From the outset it is a struggle just to get their attention. The
protagonist’s
shenanigans leave everybody unimpressed, except for the subservient
women. Max
Brod’s editing seems to suggest a kind of Pilgrim’s Progress playing the existentialist card of
Sartre’s
bogus-philosophy, while W.H. Auden in The Dyer’s Hand asserts the opposite, that the castle,
far from
being a place of redemption, appears to be the nesting place for a
horde of “Gnostic
demons” (Auden). Apparently none of the critics cares
that ‘K.’ the surveyor, is a
con-man, a trickster, who tries
to wheedle his way into a community that has no actual need for a
surveyor. “Surveyor, I see now
that you will have to give up many
fantasies before you can become a decent janitor” (The Castle),
says the l beadle of the local parish.
So
when the
people in the castle unexpectedly honor this charade and even provide ‘K.’ with two assistants, they actually give
him a
chance. But ‘K.’ is far
from
seeing this as an opportunity. He is too self-centered – a typical
trait of
protagonists in Kafka’s stories. Instead, as mentioned, he is going to
start
the affair with Frieda, and after being jilted another affair, all of
which
makes it another example for Kafka’s very characteristic brew of
illicit sex
and dingy circumstances. Throughout the novel the protagonist’s
self-esteem is
riding high to the point of preposterous conceit; he rather identifies
with
members of the castle’s staff than with the lowly people who actually
help him
survive. But he has no qualms of exploiting them. Like most of Kafka’s
protagonists, this character is incapable of empathy.
In
all of
Kafka’s books there is an element of allegory. In 1919 Kafka published
the
collection A Country Doctor,
with the
story of the Eleven Sons.
In a
letter to Max Brod, Kafka explains “The eleven sons are quite simply eleven
stories I am
working on this very moment.”
A Visit
to the Mine and Josephine
the
Singer are running
self-commentaries in the
genre of allegories. It is the commentary by a storyteller; even when
he is
commenting Kafka is telling stories. “If it could be
paraphrased and
‘explained,’ then I wouldn’t need writing it,”
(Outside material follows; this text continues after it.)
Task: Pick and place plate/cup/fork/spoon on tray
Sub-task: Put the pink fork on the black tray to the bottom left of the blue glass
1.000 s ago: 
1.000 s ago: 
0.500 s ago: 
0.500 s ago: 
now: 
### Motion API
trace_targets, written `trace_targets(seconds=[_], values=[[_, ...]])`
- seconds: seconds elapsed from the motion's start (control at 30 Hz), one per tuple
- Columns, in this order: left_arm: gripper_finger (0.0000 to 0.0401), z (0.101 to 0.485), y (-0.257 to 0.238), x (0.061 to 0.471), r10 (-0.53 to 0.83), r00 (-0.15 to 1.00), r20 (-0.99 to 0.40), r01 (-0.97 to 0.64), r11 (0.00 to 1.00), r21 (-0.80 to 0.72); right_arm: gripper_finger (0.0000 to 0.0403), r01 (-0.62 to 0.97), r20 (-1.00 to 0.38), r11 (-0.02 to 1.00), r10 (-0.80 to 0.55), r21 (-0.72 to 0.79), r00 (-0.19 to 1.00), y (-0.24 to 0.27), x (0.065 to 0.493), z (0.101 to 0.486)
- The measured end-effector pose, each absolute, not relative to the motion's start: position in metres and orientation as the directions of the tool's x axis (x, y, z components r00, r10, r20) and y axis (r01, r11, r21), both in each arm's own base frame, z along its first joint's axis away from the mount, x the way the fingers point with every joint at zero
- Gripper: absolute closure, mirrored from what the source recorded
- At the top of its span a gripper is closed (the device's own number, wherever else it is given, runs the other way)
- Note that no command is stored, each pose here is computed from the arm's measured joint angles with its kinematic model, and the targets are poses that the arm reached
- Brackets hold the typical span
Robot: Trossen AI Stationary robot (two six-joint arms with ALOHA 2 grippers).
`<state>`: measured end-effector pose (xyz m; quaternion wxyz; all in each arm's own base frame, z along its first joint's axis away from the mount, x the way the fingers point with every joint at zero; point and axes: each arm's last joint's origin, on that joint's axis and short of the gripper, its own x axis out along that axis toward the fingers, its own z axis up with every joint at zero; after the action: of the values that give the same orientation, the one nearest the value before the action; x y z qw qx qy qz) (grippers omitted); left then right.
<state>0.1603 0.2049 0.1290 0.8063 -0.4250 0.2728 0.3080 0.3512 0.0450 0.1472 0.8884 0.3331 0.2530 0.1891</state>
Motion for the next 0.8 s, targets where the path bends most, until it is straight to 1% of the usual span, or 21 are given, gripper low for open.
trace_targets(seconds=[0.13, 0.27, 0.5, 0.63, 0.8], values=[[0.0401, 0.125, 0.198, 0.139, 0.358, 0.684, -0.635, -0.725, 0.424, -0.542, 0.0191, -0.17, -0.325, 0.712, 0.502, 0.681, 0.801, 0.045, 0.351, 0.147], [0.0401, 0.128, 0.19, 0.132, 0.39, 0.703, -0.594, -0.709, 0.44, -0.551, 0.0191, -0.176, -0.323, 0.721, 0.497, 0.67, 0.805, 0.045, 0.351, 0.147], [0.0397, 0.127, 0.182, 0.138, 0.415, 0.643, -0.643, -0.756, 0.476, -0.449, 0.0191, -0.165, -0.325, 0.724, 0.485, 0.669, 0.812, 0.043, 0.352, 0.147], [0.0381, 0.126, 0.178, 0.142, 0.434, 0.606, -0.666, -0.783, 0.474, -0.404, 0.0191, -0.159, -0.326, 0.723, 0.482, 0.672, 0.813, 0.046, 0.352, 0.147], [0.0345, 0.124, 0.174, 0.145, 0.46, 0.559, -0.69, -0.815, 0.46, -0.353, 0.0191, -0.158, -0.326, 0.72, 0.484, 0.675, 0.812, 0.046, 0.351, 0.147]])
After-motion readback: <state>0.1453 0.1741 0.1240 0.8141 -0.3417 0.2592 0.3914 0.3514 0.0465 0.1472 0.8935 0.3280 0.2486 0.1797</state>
says Samuel Becket (1906 – 1989)
somewhere.
It
was 1924
and Kafka was already on his deathbed when he corrected the galley
proofs for a
new collection of stories: A Hunger Artist.
The title story summarizes Kafka’s view on the modern artist’s social
insignificance: “During these
last decades
the interest in professional fasting has markedly diminished. It used
to pay
very well to stage such great performances under one’s own management,
but
today that is quite impossible. We live in a different world now”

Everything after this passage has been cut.